[What is being asked]:
Retype each record shown below, leaving every character as it is.
★ ★ ★ ★
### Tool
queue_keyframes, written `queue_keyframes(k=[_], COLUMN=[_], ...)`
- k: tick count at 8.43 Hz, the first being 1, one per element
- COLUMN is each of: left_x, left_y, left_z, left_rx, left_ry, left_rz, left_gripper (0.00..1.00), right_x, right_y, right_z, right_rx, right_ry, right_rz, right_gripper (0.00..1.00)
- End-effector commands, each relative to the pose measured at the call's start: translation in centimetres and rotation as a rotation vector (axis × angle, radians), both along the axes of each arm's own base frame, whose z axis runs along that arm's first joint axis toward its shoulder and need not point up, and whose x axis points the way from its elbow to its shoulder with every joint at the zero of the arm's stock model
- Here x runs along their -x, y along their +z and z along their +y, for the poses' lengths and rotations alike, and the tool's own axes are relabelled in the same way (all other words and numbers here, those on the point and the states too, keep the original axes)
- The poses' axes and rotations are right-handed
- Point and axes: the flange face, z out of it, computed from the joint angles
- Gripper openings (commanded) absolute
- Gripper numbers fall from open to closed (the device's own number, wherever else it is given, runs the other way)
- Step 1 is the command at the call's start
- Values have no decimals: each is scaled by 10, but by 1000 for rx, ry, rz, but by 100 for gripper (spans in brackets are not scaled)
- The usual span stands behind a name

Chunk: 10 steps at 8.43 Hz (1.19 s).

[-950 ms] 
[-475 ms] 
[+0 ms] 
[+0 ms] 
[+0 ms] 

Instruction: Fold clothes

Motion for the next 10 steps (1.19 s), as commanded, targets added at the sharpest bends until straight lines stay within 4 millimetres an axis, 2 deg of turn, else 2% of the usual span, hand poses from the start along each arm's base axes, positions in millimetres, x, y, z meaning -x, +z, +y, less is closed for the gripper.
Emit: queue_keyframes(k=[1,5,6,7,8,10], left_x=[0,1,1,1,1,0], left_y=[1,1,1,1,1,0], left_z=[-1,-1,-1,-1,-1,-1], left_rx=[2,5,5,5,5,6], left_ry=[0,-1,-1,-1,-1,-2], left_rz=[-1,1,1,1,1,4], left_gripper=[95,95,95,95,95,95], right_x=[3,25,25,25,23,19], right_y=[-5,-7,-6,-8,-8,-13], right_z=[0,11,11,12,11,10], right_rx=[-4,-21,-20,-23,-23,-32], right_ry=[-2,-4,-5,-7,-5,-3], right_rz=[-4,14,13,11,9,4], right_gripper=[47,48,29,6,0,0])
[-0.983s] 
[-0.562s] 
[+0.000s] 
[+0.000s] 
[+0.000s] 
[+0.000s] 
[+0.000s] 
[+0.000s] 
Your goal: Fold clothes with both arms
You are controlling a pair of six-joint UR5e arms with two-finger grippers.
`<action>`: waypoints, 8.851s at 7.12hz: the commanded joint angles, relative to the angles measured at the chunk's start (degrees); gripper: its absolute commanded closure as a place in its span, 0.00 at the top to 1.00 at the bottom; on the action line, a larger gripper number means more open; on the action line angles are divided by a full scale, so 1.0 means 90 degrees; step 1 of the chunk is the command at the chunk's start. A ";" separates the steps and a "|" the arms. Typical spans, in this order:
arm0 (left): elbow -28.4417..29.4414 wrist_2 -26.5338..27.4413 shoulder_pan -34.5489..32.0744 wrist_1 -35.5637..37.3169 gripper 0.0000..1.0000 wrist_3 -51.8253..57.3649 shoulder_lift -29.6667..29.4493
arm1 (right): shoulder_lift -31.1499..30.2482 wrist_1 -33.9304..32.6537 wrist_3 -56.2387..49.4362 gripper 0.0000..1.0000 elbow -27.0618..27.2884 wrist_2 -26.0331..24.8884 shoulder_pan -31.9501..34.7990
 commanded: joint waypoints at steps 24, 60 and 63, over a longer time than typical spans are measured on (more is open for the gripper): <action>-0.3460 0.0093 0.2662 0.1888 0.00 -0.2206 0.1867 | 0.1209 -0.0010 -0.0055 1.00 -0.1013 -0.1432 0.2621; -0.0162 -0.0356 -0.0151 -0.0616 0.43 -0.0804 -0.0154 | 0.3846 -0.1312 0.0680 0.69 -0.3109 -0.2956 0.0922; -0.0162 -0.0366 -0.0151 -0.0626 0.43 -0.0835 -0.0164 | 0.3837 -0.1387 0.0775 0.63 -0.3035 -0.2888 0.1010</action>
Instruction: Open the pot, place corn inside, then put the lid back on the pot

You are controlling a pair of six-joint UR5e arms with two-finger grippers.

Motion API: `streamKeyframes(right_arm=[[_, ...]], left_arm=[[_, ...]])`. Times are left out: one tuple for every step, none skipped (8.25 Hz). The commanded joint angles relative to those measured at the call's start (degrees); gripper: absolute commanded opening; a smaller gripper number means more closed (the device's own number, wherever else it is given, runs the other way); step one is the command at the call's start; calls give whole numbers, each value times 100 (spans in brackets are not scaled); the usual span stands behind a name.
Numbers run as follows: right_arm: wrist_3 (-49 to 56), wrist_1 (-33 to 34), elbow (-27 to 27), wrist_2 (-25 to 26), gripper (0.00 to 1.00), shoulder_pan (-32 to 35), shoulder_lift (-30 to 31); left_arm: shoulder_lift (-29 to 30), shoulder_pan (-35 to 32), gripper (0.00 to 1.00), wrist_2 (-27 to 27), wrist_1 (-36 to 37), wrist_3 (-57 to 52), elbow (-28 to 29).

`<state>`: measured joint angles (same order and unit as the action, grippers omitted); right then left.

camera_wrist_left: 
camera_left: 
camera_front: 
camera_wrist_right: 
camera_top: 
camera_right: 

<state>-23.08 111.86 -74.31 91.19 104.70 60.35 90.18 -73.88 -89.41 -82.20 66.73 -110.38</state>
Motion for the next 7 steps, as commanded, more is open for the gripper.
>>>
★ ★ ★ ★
[Task response]:
### Tool
queue_keyframes, written `queue_keyframes(k=[_], COLUMN=[_], ...)`
- k: tick count at 8.43 Hz, the first being 1, one per element
- COLUMN is each of: left_x, left_y, left_z, left_rx, left_ry, left_rz, left_gripper (0.00..1.00), right_x, right_y, right_z, right_rx, right_ry, right_rz, right_gripper (0.00..1.00)
- End-effector commands, each relative to the pose measured at the call's start: translation in centimetres and rotation as a rotation vector (axis × angle, radians), both along the axes of each arm's own base frame, whose z axis runs along that arm's first joint axis toward its shoulder and need not point up, and whose x axis points the way from its elbow to its shoulder with every joint at the zero of the arm's stock model
- Here x runs along their -x, y along their +z and z along their +y, for the poses' lengths and rotations alike, and the tool's own axes are relabelled in the same way (all other words and numbers here, those on the point and the states too, keep the original axes)
- The poses' axes and rotations are right-handed
- Point and axes: the flange face, z out of it, computed from the joint angles
- Gripper openings (commanded) absolute
- Gripper numbers fall from open to closed (the device's own number, wherever else it is given, runs the other way)
- Step 1 is the command at the call's start
- Values have no decimals: each is scaled by 10, but by 1000 for rx, ry, rz, but by 100 for gripper (spans in brackets are not scaled)
- The usual span stands behind a name

Chunk: 10 steps at 8.43 Hz (1.19 s).

[-950 ms] 
[-475 ms] 
[+0 ms] 
[+0 ms] 
[+0 ms] 

Instruction: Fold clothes

Motion for the next 10 steps (1.19 s), as commanded, targets added at the sharpest bends until straight lines stay within 4 millimetres an axis, 2 deg of turn, else 2% of the usual span, hand poses from the start along each arm's base axes, positions in millimetres, x, y, z meaning -x, +z, +y, less is closed for the gripper.
Emit: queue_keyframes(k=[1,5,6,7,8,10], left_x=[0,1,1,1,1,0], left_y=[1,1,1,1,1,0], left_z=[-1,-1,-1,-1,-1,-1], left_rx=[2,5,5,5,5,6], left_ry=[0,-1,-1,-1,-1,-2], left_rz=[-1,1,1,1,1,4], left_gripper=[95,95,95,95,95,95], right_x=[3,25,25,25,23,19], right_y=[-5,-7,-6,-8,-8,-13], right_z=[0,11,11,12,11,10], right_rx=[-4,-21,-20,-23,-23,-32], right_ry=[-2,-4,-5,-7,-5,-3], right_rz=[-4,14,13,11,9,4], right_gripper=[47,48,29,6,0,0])
[-0.983s] 
[-0.562s] 
[+0.000s] 
[+0.000s] 
[+0.000s] 
[+0.000s] 
[+0.000s] 
[+0.000s] 
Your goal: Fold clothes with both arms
You are controlling a pair of six-joint UR5e arms with two-finger grippers.
`<action>`: waypoints, 8.851s at 7.12hz: the commanded joint angles, relative to the angles measured at the chunk's start (degrees); gripper: its absolute commanded closure as a place in its span, 0.00 at the top to 1.00 at the bottom; on the action line, a larger gripper number means more open; on the action line angles are divided by a full scale, so 1.0 means 90 degrees; step 1 of the chunk is the command at the chunk's start. A ";" separates the steps and a "|" the arms. Typical spans, in this order:
arm0 (left): elbow -28.4417..29.4414 wrist_2 -26.5338..27.4413 shoulder_pan -34.5489..32.0744 wrist_1 -35.5637..37.3169 gripper 0.0000..1.0000 wrist_3 -51.8253..57.3649 shoulder_lift -29.6667..29.4493
arm1 (right): shoulder_lift -31.1499..30.2482 wrist_1 -33.9304..32.6537 wrist_3 -56.2387..49.4362 gripper 0.0000..1.0000 elbow -27.0618..27.2884 wrist_2 -26.0331..24.8884 shoulder_pan -31.9501..34.7990
 commanded: joint waypoints at steps 24, 60 and 63, over a longer time than typical spans are measured on (more is open for the gripper): <action>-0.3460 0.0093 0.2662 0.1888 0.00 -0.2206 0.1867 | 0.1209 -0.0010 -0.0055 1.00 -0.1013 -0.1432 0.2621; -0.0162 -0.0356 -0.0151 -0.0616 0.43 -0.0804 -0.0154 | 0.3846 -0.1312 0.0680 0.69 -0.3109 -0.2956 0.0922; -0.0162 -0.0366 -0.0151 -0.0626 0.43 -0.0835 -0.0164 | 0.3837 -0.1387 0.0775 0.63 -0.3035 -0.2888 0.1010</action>
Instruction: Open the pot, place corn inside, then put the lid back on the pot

You are controlling a pair of six-joint UR5e arms with two-finger grippers.

Motion API: `streamKeyframes(right_arm=[[_, ...]], left_arm=[[_, ...]])`. Times are left out: one tuple for every step, none skipped (8.25 Hz). The commanded joint angles relative to those measured at the call's start (degrees); gripper: absolute commanded opening; a smaller gripper number means more closed (the device's own number, wherever else it is given, runs the other way); step one is the command at the call's start; calls give whole numbers, each value times 100 (spans in brackets are not scaled); the usual span stands behind a name.
Numbers run as follows: right_arm: wrist_3 (-49 to 56), wrist_1 (-33 to 34), elbow (-27 to 27), wrist_2 (-25 to 26), gripper (0.00 to 1.00), shoulder_pan (-32 to 35), shoulder_lift (-30 to 31); left_arm: shoulder_lift (-29 to 30), shoulder_pan (-35 to 32), gripper (0.00 to 1.00), wrist_2 (-27 to 27), wrist_1 (-36 to 37), wrist_3 (-57 to 52), elbow (-28 to 29).

`<state>`: measured joint angles (same order and unit as the action, grippers omitted); right then left.

camera_wrist_left: 
camera_left: 
camera_front: 
camera_wrist_right: 
camera_top: 
camera_right: 

<state>-23.08 111.86 -74.31 91.19 104.70 60.35 90.18 -73.88 -89.41 -82.20 66.73 -110.38</state>
Motion for the next 7 steps, as commanded, more is open for the gripper.
>>>

Now the answer is complete.